▶ [Given material]:
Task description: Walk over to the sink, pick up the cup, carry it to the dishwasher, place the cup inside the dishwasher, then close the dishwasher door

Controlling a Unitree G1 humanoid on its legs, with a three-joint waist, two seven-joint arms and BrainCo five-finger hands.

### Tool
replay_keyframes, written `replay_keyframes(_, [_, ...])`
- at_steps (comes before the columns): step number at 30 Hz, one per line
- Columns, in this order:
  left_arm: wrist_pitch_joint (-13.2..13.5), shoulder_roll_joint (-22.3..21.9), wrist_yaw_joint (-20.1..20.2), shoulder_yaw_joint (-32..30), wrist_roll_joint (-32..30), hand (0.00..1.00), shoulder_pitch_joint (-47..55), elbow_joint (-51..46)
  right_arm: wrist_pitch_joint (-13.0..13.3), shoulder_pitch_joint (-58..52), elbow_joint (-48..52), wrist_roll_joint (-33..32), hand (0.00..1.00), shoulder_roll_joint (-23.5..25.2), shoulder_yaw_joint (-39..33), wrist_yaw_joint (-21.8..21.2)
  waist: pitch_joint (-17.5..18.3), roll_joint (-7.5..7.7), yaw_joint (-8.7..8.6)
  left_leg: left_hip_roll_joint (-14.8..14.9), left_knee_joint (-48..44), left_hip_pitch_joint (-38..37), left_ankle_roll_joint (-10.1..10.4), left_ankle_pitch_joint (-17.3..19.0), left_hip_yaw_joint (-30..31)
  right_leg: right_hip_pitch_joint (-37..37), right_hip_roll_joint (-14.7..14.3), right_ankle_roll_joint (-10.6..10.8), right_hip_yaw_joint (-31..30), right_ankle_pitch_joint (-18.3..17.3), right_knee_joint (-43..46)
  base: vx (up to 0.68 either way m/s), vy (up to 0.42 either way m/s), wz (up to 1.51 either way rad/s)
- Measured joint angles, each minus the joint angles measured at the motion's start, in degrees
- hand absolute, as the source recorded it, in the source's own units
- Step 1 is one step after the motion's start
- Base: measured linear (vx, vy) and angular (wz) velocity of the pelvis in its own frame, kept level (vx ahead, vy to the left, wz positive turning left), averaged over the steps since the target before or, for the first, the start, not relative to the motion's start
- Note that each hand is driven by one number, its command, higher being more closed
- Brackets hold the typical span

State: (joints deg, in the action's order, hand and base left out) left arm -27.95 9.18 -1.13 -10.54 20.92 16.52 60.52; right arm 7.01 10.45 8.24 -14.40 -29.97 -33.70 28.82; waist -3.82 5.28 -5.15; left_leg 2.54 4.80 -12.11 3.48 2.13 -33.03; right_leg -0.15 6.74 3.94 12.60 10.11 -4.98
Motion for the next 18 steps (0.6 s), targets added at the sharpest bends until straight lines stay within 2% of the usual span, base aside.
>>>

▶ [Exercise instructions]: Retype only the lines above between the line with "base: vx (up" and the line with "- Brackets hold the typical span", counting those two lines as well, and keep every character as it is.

▶ [Response to the exercise]:
  base: vx (up to 0.68 either way m/s), vy (up to 0.42 either way m/s), wz (up to 1.51 either way rad/s)
- Measured joint angles, each minus the joint angles measured at the motion's start, in degrees
- hand absolute, as the source recorded it, in the source's own units
- Step 1 is one step after the motion's start
- Base: measured linear (vx, vy) and angular (wz) velocity of the pelvis in its own frame, kept level (vx ahead, vy to the left, wz positive turning left), averaged over the steps since the target before or, for the first, the start, not relative to the motion's start
- Note that each hand is driven by one number, its command, higher being more closed
- Brackets hold the typical span

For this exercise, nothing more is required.